Supplied information:
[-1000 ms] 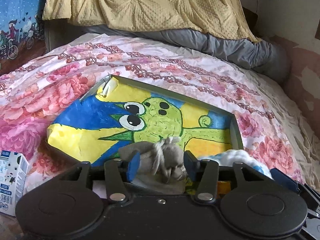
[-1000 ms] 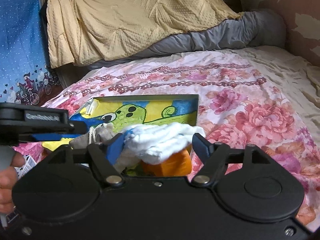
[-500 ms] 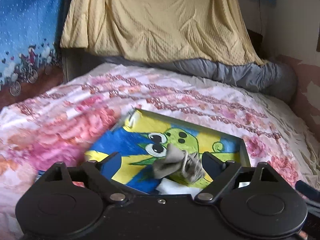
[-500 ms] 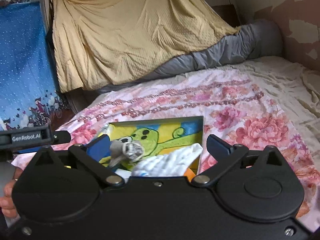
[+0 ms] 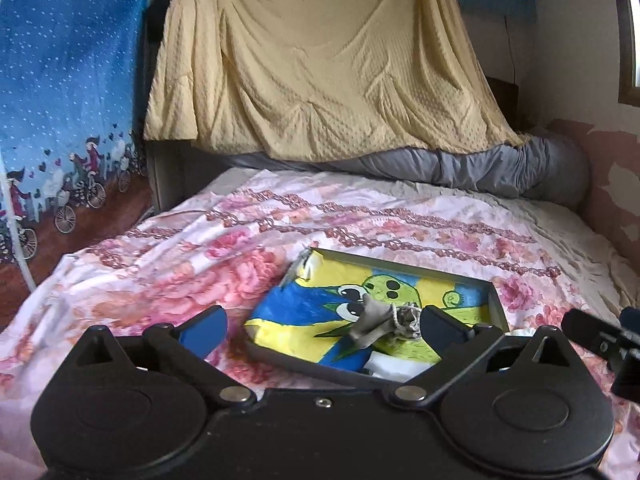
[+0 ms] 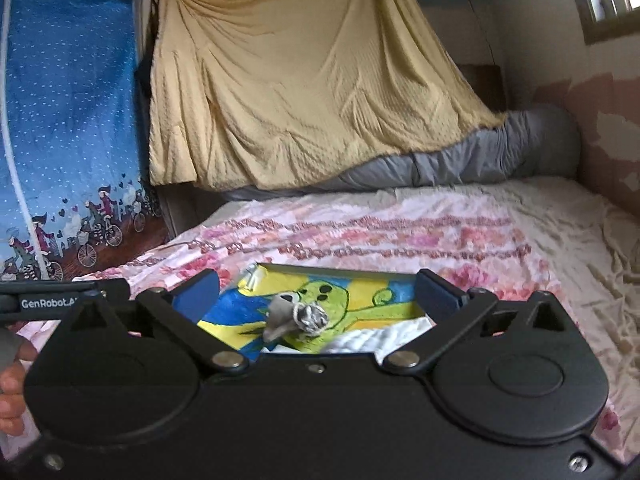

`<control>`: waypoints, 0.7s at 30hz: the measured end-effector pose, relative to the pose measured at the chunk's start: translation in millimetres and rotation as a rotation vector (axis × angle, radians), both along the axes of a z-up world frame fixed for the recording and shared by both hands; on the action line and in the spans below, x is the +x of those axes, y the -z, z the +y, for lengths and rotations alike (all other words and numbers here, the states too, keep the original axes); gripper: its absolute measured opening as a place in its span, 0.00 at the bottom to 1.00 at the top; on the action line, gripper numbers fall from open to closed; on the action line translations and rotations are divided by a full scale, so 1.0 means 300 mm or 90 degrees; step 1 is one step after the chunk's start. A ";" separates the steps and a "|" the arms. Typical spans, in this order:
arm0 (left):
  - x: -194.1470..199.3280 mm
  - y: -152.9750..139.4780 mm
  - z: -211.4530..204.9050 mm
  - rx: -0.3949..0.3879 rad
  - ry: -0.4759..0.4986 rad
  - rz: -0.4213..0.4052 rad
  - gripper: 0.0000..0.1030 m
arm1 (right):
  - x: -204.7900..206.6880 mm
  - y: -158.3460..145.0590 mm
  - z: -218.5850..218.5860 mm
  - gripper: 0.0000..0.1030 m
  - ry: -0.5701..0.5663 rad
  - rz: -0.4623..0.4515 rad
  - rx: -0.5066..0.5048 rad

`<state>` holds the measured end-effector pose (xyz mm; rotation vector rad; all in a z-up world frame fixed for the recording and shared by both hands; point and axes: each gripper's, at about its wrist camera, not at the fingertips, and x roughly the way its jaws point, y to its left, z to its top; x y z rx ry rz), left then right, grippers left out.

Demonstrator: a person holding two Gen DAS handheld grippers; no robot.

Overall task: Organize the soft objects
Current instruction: 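Open the left gripper to drop the pouch while the right gripper releases the toy, then move both grippers back from the tray to the pile of items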

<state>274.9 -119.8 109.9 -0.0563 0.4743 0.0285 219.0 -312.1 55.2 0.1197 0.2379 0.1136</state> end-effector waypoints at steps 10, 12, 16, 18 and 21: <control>-0.208 -0.024 0.137 -0.009 -0.072 -0.057 0.99 | -0.122 -0.031 0.106 1.00 -0.013 -0.047 -0.027; -0.244 -0.017 0.163 -0.004 -0.079 -0.070 0.99 | -0.153 -0.026 0.126 1.00 -0.022 -0.049 -0.035; -0.302 0.008 0.206 0.000 -0.089 -0.082 0.99 | -0.200 -0.012 0.182 1.00 -0.033 -0.056 -0.064; -0.330 0.025 0.233 -0.004 -0.089 -0.081 0.99 | -0.223 -0.005 0.205 1.00 -0.033 -0.063 -0.074; -0.366 0.057 0.268 -0.005 -0.087 -0.079 0.99 | -0.265 0.001 0.234 1.00 -0.033 -0.076 -0.083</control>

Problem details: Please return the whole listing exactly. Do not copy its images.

Reply to the task:
[-1000 ms] 
[-1000 ms] 
[-500 ms] 
[-500 ms] 
[+0 ms] 
[+0 ms] 

`<control>`: waypoints, 0.7s at 30hz: the measured end-effector pose, relative to the pose measured at the chunk's start: translation in millimetres and rotation as a rotation vector (axis × angle, radians), both along the axes of a z-up world frame fixed for the recording and shared by both hands; on the action line and in the spans below, x is the +x of those axes, y the -z, z the +y, for lengths and rotations alike (all other words and numbers here, the states too, keep the original axes); gripper: its absolute measured opening as a place in its span, 0.00 at the bottom to 1.00 at the top; on the action line, gripper numbers fall from open to closed; on the action line translations and rotations are divided by a full scale, so 1.0 means 300 mm or 90 degrees; step 1 is one step after the chunk's start. A ";" separates the steps and a "|" the arms. Typical spans, in this order:
arm0 (left):
  - x: -194.1470..199.3280 mm
  - y: -152.9750..139.4780 mm
  - z: -211.4530..204.9050 mm
  - rx: -0.3949..0.3879 rad
  - ry: -0.4759..0.4986 rad
  - rz: -0.4213..0.4052 rad
  - gripper: 0.0000..0.1030 m
arm1 (right):
  - x: -204.7900..206.6880 mm
  - y: -158.3460..145.0590 mm
  - z: -218.5850..218.5860 mm
  - gripper: 0.0000..0.1030 m
  - ry: -0.5701..0.5663 rad
  - rz: -0.4623..0.4515 rad
  - rx: -0.5066..0.5048 rad

`<state>` holds the measured end-effector pose (xyz mm; rotation vector rad; all in a z-up world frame fixed for the recording and shared by both hands; point and axes: each gripper's, at about its wrist camera, not at the fingertips, and x roughly the way its jaws point, y to its left, z to its top; x y z rx ry rz), left then right, grippers left out.

Demonstrator: a person holding two Gen DAS handheld grippers; no robot.

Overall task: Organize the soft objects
Current instruction: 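Open the left gripper to drop the pouch while the right gripper releases the toy, then move both grippers back from the tray to the pile of items
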
<state>274.9 -119.8 109.9 -0.0563 0.4743 0.0285 219.0 -312.1 55.2 0.1197 0.2379 0.1136</state> end-effector waypoints at steps 10, 12, 16, 18 and 21: <control>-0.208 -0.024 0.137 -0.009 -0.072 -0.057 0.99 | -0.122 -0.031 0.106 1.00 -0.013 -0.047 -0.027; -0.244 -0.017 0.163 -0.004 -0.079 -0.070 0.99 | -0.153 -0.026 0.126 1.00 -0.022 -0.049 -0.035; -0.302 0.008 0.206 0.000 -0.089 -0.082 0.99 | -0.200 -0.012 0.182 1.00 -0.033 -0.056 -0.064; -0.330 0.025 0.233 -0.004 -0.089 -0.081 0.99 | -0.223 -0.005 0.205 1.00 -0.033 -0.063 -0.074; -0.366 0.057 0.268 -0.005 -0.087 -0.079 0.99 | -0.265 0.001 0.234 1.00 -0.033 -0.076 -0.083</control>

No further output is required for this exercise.